Requirement:
In full and without alteration, write out the lines below.

Source data:
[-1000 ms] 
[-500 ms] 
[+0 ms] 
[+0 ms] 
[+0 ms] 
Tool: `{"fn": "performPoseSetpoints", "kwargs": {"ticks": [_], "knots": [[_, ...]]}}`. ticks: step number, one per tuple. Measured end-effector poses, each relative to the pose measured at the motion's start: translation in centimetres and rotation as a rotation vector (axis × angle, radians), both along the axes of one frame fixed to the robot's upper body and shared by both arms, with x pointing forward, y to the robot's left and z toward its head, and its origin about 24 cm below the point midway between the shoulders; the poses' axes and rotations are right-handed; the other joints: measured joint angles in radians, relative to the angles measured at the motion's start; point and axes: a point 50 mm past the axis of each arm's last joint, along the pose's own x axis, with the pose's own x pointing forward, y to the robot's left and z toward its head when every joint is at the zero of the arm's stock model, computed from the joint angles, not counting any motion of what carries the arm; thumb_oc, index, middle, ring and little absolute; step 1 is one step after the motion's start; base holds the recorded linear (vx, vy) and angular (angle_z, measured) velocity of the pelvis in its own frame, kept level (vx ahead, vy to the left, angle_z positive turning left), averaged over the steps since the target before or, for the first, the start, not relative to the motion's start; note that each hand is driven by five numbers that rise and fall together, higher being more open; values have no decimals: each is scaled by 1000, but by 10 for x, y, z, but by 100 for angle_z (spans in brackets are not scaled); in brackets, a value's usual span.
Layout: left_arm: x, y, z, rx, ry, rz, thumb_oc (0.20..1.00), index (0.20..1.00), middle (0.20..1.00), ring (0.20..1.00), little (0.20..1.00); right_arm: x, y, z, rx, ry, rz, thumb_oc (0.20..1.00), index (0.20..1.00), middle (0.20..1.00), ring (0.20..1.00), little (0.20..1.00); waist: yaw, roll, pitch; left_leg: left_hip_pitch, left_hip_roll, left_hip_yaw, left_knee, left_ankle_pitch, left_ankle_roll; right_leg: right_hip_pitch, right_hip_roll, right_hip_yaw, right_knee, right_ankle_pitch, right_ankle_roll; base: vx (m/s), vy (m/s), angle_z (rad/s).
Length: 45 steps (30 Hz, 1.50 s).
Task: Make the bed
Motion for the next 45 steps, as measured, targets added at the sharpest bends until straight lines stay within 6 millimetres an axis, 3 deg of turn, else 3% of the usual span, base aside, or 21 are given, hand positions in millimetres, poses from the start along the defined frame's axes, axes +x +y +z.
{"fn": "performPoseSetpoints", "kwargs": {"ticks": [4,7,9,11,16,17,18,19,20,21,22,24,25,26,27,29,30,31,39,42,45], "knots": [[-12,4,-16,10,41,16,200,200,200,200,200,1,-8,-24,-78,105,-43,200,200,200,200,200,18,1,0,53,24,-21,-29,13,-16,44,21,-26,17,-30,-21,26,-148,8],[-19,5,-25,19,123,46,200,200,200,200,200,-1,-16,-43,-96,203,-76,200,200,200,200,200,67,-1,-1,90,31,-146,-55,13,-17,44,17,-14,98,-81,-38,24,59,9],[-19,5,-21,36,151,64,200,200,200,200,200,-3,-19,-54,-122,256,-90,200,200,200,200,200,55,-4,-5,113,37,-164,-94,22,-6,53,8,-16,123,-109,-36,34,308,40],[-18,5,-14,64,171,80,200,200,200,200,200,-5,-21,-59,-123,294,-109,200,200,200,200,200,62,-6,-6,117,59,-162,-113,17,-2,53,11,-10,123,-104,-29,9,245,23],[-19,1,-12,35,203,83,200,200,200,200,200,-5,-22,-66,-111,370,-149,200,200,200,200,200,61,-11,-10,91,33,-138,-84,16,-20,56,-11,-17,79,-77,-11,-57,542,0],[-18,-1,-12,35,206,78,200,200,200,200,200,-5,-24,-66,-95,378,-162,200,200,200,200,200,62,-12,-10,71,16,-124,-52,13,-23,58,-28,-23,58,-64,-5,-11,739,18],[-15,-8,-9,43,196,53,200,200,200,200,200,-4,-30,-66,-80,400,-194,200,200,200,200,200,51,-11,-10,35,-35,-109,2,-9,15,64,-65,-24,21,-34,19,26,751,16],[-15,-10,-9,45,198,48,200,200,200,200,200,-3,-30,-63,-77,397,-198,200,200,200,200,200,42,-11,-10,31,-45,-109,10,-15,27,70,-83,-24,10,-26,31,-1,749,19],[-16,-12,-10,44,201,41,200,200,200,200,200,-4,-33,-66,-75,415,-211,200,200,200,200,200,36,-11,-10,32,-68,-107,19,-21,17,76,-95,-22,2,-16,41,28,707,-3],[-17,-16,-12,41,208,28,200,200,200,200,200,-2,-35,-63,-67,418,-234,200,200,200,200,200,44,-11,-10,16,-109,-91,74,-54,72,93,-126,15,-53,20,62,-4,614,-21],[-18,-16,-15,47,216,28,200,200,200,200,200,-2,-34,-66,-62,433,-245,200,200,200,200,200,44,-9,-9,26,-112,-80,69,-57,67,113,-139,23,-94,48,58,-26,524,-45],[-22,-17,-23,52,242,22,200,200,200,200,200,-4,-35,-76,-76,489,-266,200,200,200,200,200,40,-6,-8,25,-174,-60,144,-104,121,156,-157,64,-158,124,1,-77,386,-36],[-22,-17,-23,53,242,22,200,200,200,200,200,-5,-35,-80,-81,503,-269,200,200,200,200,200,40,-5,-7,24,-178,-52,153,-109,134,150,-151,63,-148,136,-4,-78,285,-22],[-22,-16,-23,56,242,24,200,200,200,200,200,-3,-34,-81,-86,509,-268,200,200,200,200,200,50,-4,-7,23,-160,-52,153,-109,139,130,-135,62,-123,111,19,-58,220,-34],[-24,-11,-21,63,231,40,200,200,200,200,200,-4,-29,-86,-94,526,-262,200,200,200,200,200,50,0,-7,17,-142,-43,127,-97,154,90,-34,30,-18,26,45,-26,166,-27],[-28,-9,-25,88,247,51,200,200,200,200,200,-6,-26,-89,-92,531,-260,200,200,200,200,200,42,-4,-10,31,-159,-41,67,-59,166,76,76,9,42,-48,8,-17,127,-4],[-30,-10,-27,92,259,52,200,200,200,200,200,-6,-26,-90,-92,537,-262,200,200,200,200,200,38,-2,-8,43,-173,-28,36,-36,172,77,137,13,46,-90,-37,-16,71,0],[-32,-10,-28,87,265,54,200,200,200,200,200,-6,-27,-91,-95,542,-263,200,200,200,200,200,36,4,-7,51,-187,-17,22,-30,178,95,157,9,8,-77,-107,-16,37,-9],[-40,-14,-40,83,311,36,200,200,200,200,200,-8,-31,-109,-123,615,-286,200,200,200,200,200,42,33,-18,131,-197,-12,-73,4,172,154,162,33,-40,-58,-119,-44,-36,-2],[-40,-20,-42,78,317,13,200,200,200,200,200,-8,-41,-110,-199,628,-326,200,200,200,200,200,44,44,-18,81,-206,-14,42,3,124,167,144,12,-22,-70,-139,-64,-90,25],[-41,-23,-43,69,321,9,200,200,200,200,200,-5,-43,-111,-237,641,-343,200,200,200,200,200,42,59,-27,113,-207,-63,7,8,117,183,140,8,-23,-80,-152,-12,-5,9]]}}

Response for this exercise:
[-1000 ms] 
[-500 ms] 
[+0 ms] 
[+0 ms] 
[+0 ms] 
Tool: `{"fn": "performPoseSetpoints", "kwargs": {"ticks": [_], "knots": [[_, ...]]}}`. ticks: step number, one per tuple. Measured end-effector poses, each relative to the pose measured at the motion's start: translation in centimetres and rotation as a rotation vector (axis × angle, radians), both along the axes of one frame fixed to the robot's upper body and shared by both arms, with x pointing forward, y to the robot's left and z toward its head, and its origin about 24 cm below the point midway between the shoulders; the poses' axes and rotations are right-handed; the other joints: measured joint angles in radians, relative to the angles measured at the motion's start; point and axes: a point 50 mm past the axis of each arm's last joint, along the pose's own x axis, with the pose's own x pointing forward, y to the robot's left and z toward its head when every joint is at the zero of the arm's stock model, computed from the joint angles, not counting any motion of what carries the arm; thumb_oc, index, middle, ring and little absolute; step 1 is one step after the motion's start; base holds the recorded linear (vx, vy) and angular (angle_z, measured) velocity of the pelvis in its own frame, kept level (vx ahead, vy to the left, angle_z positive turning left), averaged over the steps since the target before or, for the first, the start, not relative to the motion's start; note that each hand is driven by five numbers that rise and fall together, higher being more open; values have no decimals: each is scaled by 1000, but by 10 for x, y, z, but by 100 for angle_z (spans in brackets are not scaled); in brackets, a value's usual span.
Layout: left_arm: x, y, z, rx, ry, rz, thumb_oc (0.20..1.00), index (0.20..1.00), middle (0.20..1.00), ring (0.20..1.00), little (0.20..1.00); right_arm: x, y, z, rx, ry, rz, thumb_oc (0.20..1.00), index (0.20..1.00), middle (0.20..1.00), ring (0.20..1.00), little (0.20..1.00); waist: yaw, roll, pitch; left_leg: left_hip_pitch, left_hip_roll, left_hip_yaw, left_knee, left_ankle_pitch, left_ankle_roll; right_leg: right_hip_pitch, right_hip_roll, right_hip_yaw, right_knee, right_ankle_pitch, right_ankle_roll; base: vx (m/s), vy (m/s), angle_z (rad/s).
Length: 45 steps (30 Hz, 1.50 s).
Task: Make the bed
Motion for the next 45 steps, as measured, targets added at the sharpest bends until straight lines stay within 6 millimetres an axis, 3 deg of turn, else 3% of the usual span, base aside, or 21 are given, hand positions in millimetres, poses from the start along the defined frame's axes, axes +x +y +z.
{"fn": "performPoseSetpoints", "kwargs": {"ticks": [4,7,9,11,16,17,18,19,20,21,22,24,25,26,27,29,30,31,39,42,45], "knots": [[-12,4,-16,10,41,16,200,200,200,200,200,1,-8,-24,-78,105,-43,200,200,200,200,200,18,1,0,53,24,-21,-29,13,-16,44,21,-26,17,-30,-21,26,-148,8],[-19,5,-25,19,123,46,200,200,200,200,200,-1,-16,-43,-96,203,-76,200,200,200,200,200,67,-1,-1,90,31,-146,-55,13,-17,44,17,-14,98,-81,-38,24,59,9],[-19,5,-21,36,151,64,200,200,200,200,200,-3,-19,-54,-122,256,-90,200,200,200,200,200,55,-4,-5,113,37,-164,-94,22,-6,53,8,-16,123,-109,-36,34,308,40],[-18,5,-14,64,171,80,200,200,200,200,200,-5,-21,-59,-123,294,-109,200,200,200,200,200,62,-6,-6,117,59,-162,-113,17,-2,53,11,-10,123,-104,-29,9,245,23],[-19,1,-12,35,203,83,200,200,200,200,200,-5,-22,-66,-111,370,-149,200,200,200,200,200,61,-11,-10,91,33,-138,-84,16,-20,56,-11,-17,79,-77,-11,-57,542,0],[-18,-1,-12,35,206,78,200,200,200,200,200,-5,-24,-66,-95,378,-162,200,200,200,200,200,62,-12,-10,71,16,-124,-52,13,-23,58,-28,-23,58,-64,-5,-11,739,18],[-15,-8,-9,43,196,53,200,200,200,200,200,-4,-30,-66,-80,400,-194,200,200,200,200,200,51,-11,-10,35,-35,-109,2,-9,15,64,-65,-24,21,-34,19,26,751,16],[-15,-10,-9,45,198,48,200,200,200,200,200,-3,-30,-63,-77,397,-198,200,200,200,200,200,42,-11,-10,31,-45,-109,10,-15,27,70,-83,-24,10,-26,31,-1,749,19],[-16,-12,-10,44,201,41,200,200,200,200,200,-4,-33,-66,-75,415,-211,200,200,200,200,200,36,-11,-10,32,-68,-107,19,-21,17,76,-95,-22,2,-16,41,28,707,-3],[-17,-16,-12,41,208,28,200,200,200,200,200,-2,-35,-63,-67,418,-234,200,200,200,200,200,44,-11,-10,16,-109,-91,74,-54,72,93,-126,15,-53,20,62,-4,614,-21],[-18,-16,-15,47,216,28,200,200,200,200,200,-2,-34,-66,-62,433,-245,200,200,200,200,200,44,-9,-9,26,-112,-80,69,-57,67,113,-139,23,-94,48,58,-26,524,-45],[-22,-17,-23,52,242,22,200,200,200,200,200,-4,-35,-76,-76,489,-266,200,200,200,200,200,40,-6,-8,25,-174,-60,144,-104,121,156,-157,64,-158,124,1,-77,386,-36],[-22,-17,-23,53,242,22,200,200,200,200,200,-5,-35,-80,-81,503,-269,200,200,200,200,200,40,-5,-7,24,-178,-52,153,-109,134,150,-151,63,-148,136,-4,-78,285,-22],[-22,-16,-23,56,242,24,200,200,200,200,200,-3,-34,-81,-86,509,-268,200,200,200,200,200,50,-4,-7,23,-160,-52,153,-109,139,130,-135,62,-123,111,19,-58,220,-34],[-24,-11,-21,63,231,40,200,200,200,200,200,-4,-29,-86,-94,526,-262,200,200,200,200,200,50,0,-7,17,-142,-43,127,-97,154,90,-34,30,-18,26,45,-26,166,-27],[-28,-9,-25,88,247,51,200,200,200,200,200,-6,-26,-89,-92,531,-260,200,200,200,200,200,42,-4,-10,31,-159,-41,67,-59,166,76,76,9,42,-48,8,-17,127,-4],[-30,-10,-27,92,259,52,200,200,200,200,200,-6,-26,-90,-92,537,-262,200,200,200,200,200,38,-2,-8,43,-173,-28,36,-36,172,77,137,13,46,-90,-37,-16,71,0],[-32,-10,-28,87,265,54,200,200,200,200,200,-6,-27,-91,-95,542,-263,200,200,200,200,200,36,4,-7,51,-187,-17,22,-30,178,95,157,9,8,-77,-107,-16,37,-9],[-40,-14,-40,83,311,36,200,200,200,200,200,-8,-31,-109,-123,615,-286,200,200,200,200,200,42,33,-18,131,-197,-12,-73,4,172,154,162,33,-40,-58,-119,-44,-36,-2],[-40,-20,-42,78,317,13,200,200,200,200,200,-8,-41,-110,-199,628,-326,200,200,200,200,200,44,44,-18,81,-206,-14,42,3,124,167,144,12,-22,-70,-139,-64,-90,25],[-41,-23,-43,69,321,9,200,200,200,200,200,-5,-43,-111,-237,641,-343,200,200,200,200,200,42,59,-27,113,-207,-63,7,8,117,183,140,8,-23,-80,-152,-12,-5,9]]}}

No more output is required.